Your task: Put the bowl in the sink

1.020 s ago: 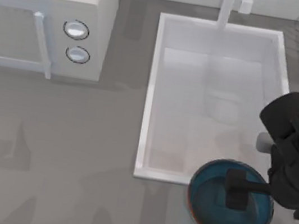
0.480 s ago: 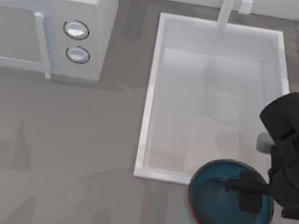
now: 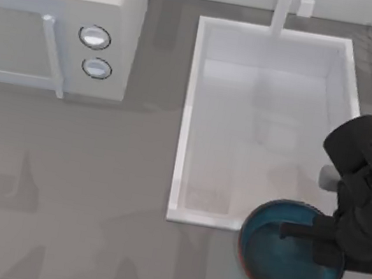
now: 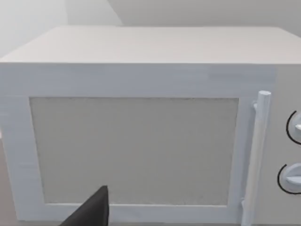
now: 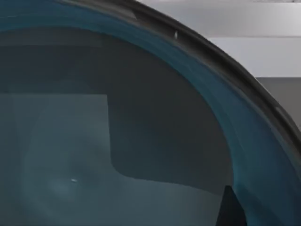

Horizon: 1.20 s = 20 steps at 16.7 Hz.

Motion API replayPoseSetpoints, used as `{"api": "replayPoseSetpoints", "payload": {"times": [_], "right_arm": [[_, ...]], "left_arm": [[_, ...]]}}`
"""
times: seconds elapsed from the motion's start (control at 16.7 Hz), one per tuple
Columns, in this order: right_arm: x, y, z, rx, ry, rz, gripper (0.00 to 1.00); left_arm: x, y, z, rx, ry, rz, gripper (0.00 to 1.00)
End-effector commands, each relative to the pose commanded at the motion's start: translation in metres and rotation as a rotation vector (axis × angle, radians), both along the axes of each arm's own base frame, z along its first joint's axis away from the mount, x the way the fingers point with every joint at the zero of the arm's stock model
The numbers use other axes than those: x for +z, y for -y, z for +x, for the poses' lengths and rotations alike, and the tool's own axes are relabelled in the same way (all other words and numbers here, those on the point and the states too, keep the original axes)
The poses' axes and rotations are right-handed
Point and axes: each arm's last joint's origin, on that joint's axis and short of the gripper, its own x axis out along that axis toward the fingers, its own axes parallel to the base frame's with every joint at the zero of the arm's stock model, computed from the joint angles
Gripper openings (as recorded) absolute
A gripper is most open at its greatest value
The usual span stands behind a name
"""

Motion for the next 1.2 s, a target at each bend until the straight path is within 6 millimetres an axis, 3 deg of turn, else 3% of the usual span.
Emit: {"api": "replayPoseSetpoints", "payload": {"times": [0.42, 0.54, 0.84, 1.2], "right_arm": [[0.001, -0.001, 0.000, 0.000, 0.001, 0.003, 0.00], [0.011, -0.003, 0.004, 0.002, 0.006, 0.005, 0.00], [0.068, -0.008, 0.011, -0.001, -0.013, -0.007, 0.00], [0.144, -0.002, 0.002, 0.000, -0.007, -0.001, 0.00]], "left_arm": [[0.000, 0.000, 0.000, 0.000, 0.000, 0.000, 1.00], [0.000, 0.000, 0.000, 0.000, 0.000, 0.000, 1.00], [0.000, 0.000, 0.000, 0.000, 0.000, 0.000, 1.00], [0.000, 0.000, 0.000, 0.000, 0.000, 0.000, 1.00]]}}
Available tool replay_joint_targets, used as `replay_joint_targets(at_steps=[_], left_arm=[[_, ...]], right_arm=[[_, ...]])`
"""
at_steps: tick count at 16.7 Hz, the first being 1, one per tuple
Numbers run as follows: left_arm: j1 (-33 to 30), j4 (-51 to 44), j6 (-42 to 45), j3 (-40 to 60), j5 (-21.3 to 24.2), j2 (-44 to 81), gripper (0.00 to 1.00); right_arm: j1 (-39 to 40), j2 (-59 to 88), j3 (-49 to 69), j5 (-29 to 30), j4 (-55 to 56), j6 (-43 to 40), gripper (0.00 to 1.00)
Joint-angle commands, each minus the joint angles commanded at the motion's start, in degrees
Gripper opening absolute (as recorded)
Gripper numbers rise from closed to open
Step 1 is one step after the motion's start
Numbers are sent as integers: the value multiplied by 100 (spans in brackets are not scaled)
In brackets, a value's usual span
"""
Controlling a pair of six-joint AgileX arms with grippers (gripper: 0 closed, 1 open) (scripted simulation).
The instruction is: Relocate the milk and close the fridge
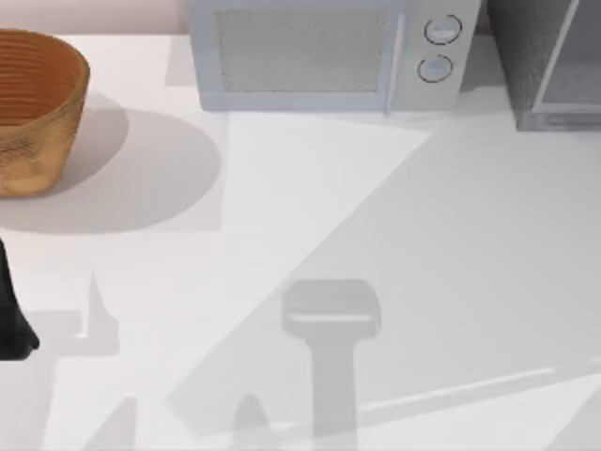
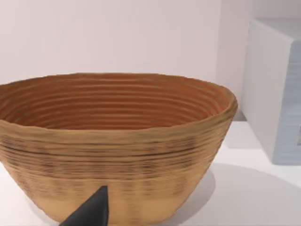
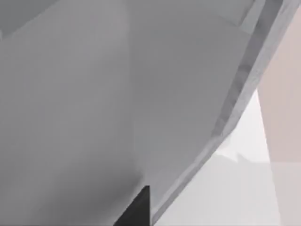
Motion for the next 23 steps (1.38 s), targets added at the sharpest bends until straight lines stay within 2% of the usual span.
replay_joint_targets(at_steps=[5,10,13,20,23], left_arm=[[0,0,0,0,0,0,100],[0,0,0,0,0,0,100],[0,0,0,0,0,0,100],[0,0,0,0,0,0,100],[0,0,0,0,0,0,100]], right_arm=[[1197,-345,-286,841,503,754,100],[2687,-661,-704,2044,1006,1793,100],[3306,-803,-1002,2639,1252,2311,100],[3358,-785,-1088,2781,1292,2401,100],[3353,-416,-688,2796,1205,2397,100]])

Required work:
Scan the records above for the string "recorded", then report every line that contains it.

Reply to the task:
Gripper openings (as recorded) absolute
Gripper opening absolute (as recorded)

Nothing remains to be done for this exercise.